The surfaces intercepting the incident radiation in photothermal converters must satisfy three requirements. First, they must offer a spectral profile that is properly matched to the solar emission and thermal reradiation properties. Second, they must withstand elevated temperatures without harmful changes of their optoelectronic characteristics. Third, they must operate long enough to make the initial investment a reasonable economic proposition. Multilayer systems deposited by CVD offer attractive features. We report on an absorber–reflector tandem that satisfies all three requairements and is fabricated by a method easily expanded to large-scale economic manufacture. Although CVD technology is well developed for the fabrication of semiconductor devices, efforts to deposit the thin films used in solar energy converters are only in an early stage. A set of characteristic requirements makes it necessary to modify some aspects of existing technology. Attention must be paid to the optical and morphological properties of the deposit, and their dependence on the deposition parameters and the substrate.

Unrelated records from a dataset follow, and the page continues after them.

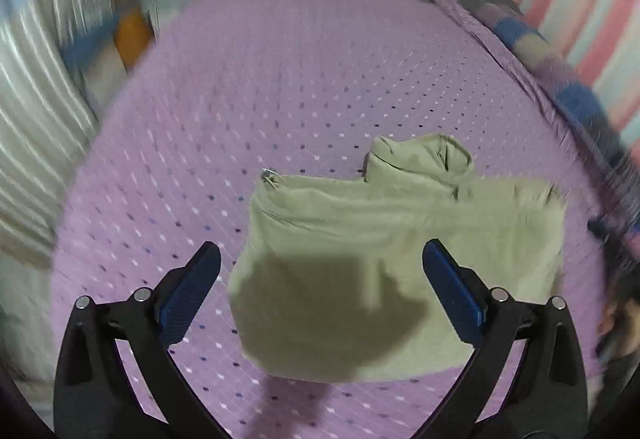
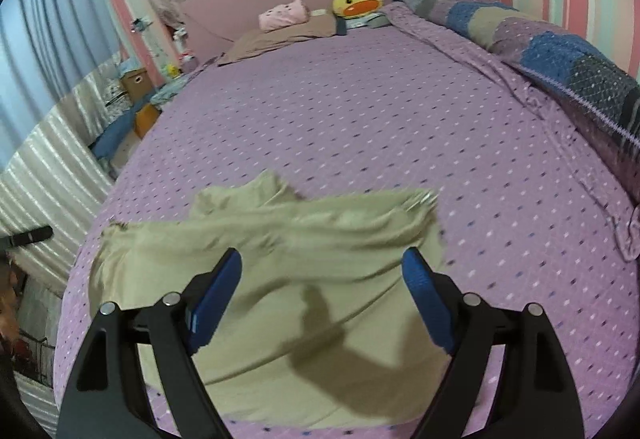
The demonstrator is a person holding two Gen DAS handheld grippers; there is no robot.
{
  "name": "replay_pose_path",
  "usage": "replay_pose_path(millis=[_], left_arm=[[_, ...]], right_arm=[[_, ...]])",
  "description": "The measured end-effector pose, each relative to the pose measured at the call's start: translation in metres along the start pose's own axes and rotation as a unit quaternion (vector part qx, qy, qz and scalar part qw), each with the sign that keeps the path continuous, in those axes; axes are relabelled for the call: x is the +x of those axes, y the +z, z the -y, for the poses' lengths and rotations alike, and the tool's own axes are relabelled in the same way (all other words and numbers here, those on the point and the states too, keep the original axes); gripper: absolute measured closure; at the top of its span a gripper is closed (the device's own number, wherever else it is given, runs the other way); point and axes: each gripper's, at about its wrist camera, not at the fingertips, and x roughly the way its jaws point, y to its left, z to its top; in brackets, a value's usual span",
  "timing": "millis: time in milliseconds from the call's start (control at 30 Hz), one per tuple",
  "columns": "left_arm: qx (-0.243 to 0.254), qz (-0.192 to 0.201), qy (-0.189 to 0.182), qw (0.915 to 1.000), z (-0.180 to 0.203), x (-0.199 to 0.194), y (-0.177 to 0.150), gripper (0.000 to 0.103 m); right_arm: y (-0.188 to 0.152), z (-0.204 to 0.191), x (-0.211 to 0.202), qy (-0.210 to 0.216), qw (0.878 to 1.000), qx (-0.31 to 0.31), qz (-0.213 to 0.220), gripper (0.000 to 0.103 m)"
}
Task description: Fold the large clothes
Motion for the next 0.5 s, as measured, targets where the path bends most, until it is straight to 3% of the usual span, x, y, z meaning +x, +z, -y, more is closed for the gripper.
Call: replay_pose_path(millis=[133,233,300,367,500], left_arm=[[0.004,0.041,-0.016,0.999,0.052,0.01,-0.054,0.005],[0.016,0.048,0.008,0.9987,0.076,0.033,-0.068,0.033],[0.019,0.036,0.014,0.999,0.08,0.052,-0.065,0.062],[0.013,0.037,0.029,0.9988,0.075,0.069,-0.056,0.07],[0.008,0.04,0.04,0.9984,0.069,0.095,-0.04,0.087]], right_arm=[[-0.027,-0.026,0.008,0.007,1.0,-0.011,0.015,0.02],[-0.039,-0.043,0.02,0.001,0.999,-0.026,0.023,0.025],[-0.042,-0.05,0.033,0.006,0.999,-0.038,0.017,0.054],[-0.042,-0.053,0.045,-0.004,0.999,-0.047,0.014,0.073],[-0.041,-0.054,0.073,-0.008,0.999,-0.048,0.003,0.088]])
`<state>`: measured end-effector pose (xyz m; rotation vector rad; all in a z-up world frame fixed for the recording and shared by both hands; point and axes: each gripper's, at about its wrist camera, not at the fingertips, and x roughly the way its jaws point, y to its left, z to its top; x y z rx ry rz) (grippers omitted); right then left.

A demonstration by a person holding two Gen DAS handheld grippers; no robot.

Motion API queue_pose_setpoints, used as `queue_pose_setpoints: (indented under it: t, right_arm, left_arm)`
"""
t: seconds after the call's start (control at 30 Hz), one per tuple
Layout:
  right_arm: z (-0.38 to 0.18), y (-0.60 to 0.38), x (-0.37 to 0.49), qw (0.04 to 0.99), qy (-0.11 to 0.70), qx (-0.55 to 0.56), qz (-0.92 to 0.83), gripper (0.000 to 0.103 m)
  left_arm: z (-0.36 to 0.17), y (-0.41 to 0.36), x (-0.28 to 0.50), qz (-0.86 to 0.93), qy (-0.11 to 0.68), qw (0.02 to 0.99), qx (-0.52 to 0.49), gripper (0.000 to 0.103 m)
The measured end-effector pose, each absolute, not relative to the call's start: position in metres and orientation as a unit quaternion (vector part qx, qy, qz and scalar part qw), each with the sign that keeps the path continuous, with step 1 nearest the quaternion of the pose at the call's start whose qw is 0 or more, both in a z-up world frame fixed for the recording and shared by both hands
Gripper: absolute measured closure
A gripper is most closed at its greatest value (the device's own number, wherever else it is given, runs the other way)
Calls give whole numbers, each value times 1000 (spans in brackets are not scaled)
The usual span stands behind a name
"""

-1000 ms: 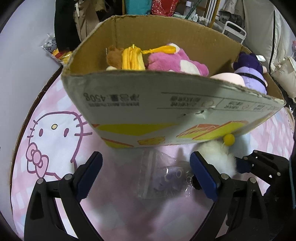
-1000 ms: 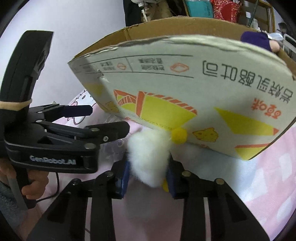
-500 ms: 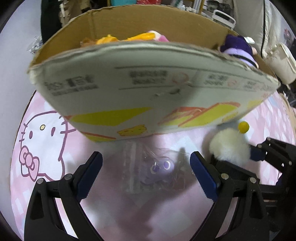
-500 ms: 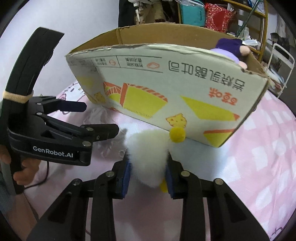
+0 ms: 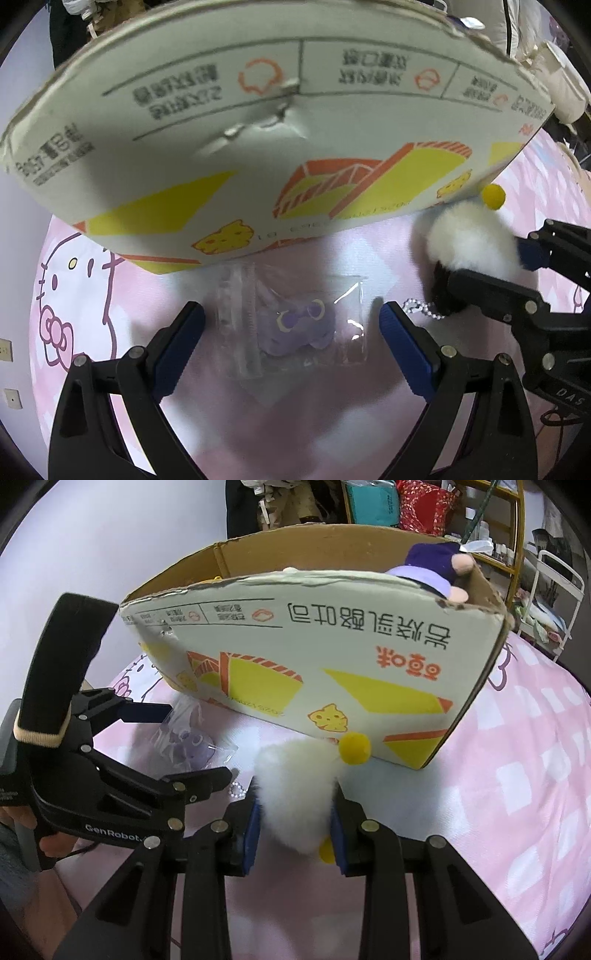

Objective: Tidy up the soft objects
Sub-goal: 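Close the left tool on the clear bag while the right tool grips the white pompom, then lift the clear bag over the box with the left tool while the right tool carries the pompom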

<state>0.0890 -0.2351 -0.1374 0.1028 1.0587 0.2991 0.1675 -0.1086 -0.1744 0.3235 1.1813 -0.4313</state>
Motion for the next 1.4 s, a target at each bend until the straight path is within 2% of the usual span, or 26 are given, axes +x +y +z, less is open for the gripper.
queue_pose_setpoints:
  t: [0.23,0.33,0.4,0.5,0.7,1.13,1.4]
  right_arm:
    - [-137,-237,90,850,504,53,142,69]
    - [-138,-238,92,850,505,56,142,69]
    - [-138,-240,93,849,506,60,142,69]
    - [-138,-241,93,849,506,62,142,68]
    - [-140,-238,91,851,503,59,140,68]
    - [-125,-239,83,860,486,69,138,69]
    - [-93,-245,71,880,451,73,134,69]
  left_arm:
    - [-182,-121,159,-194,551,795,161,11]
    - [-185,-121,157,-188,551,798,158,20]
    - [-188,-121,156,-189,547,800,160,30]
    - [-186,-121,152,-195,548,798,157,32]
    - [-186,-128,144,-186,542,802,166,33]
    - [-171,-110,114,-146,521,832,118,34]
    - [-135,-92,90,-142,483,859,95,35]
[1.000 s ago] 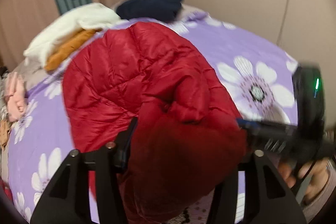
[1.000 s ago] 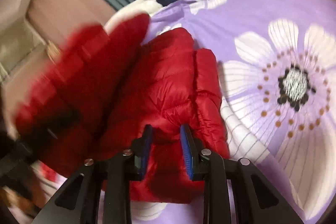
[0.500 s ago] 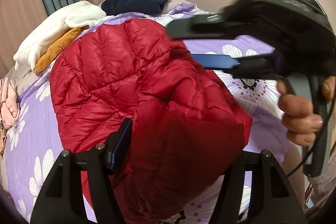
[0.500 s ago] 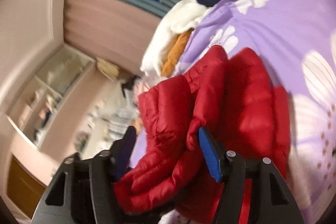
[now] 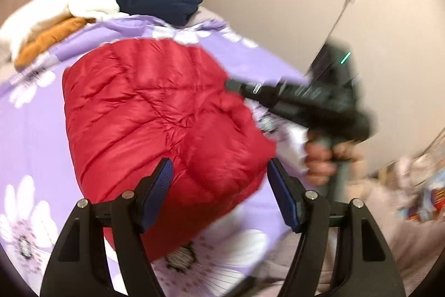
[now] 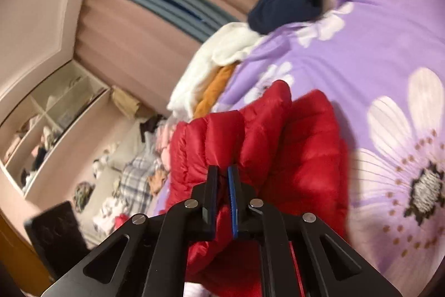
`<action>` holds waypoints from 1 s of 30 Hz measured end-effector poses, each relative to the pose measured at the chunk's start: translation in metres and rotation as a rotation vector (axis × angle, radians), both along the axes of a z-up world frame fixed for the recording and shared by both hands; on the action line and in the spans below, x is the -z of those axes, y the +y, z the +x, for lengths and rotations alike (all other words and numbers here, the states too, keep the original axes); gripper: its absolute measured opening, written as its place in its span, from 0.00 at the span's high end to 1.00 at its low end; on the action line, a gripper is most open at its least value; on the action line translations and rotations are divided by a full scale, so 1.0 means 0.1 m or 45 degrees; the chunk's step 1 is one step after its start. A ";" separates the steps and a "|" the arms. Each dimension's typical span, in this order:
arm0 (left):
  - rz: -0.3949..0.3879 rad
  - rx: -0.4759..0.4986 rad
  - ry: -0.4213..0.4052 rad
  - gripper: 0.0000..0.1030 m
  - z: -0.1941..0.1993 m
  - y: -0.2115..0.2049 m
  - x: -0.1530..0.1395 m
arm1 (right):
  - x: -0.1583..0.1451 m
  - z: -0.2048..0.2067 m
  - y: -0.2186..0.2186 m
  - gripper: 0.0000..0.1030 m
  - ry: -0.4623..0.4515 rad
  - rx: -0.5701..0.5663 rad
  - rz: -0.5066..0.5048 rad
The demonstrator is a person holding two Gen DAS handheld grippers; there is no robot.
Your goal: Fold large clothes
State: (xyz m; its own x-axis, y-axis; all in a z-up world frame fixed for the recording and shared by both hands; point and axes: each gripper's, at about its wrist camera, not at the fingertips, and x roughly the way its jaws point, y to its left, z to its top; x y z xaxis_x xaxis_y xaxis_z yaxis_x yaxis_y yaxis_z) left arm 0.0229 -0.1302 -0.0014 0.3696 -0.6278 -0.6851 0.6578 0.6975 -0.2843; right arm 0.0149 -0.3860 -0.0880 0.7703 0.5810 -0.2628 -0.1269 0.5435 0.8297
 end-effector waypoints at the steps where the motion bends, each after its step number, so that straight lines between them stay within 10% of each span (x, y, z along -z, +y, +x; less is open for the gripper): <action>1: -0.055 0.005 0.023 0.33 0.01 0.06 -0.06 | 0.08 0.01 -0.02 0.92 0.023 -0.001 0.020; 10: -0.112 -0.270 0.015 0.33 0.71 0.29 -0.21 | 0.28 -0.06 0.01 0.92 0.125 0.006 -0.031; 18: 0.073 -0.349 0.069 0.67 1.41 0.02 0.15 | 0.31 -0.09 0.07 0.92 0.158 0.027 -0.110; 30: 0.269 -0.323 0.143 0.68 1.58 -0.09 0.54 | -0.70 -0.54 0.37 0.92 -0.159 0.059 -0.491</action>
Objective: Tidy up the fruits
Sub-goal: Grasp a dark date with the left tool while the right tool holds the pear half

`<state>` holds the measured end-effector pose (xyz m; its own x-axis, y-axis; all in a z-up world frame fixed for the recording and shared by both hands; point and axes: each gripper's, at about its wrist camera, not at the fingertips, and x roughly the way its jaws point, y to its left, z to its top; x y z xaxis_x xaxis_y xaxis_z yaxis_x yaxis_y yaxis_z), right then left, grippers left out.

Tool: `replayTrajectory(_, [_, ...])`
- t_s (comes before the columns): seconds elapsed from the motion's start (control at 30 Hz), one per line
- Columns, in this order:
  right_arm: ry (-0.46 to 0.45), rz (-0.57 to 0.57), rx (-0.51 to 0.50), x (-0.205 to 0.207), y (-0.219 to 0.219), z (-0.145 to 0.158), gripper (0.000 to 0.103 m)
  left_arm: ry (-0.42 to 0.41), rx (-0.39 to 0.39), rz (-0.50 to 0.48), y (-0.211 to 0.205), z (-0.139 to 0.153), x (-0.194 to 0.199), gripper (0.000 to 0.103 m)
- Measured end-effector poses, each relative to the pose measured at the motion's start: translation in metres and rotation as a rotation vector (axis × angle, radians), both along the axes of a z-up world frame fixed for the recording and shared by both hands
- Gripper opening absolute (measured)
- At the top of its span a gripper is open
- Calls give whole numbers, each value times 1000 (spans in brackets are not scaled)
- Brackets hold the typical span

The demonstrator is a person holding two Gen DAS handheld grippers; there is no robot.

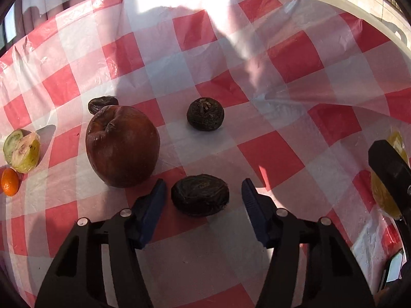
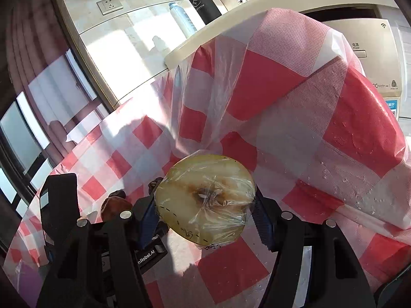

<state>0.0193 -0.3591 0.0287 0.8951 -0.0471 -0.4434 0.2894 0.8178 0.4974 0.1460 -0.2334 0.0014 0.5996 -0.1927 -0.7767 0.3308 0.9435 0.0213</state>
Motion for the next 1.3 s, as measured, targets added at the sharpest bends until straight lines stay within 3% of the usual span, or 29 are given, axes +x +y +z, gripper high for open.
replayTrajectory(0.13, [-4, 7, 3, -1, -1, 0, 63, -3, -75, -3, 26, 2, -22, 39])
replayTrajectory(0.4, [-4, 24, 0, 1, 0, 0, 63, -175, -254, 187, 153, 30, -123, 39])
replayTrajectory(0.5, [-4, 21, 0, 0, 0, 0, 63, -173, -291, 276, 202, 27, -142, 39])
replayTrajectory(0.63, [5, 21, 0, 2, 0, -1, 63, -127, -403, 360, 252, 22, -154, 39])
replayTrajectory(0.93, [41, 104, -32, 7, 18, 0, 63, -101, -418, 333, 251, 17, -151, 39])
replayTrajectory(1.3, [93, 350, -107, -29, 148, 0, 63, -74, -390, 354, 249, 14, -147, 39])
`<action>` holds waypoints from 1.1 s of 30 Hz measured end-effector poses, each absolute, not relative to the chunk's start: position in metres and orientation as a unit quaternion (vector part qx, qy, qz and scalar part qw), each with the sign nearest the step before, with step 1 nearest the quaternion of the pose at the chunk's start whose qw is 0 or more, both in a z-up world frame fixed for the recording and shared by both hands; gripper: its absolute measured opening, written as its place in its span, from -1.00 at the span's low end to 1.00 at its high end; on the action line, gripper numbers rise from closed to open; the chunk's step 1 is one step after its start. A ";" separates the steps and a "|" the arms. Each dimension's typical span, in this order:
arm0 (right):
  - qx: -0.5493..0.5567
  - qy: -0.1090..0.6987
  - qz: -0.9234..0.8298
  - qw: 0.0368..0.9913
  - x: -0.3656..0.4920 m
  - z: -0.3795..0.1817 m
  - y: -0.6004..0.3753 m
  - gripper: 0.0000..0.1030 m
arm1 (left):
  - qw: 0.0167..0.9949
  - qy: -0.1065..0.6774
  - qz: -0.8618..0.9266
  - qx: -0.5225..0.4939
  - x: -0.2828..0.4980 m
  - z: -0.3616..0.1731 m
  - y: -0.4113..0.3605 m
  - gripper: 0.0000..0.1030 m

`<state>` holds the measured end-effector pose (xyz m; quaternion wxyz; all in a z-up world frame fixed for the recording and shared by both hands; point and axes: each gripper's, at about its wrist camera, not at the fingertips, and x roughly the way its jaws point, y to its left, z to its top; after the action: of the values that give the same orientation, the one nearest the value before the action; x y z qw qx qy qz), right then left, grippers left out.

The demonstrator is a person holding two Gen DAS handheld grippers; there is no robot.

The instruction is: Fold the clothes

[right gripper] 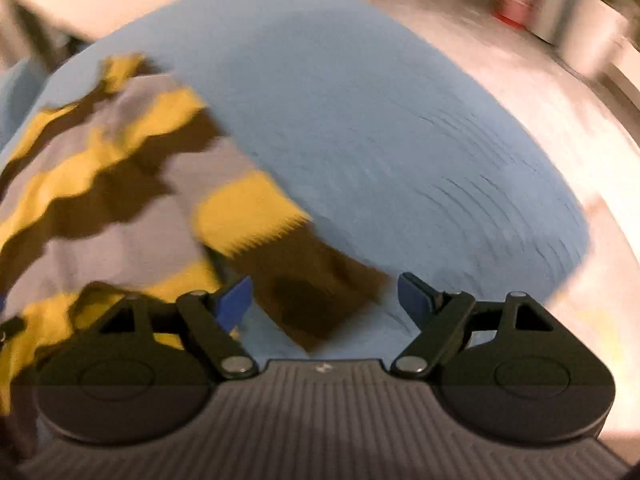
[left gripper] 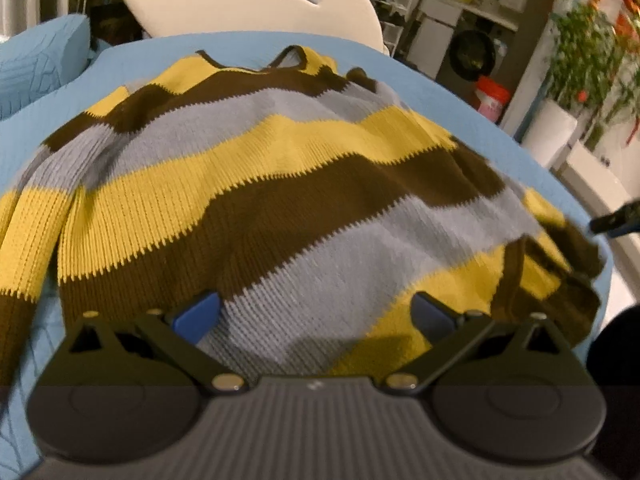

We discuss the difficulties encountered and describe some preliminary solutions that establish the feasibility of the concept. The silicon absorber can be deposited in satisfactory quality, reducing free-carrier absorption at elevated temperatures to an acceptable level. The layer is protected on either side against diffusion, and mismatches of thermal expansion are neutralized. The highly reflective silver film is stabilized against morphological changes bound to occur under the conditions of the subsequent CVD of the absorber. Recent developments include the CVD of amorphous silicon absorbers of improved temperature stability, and reflector films made of molybdenum. Stacks have been successfully tested at temperatures in excess of 500 °C.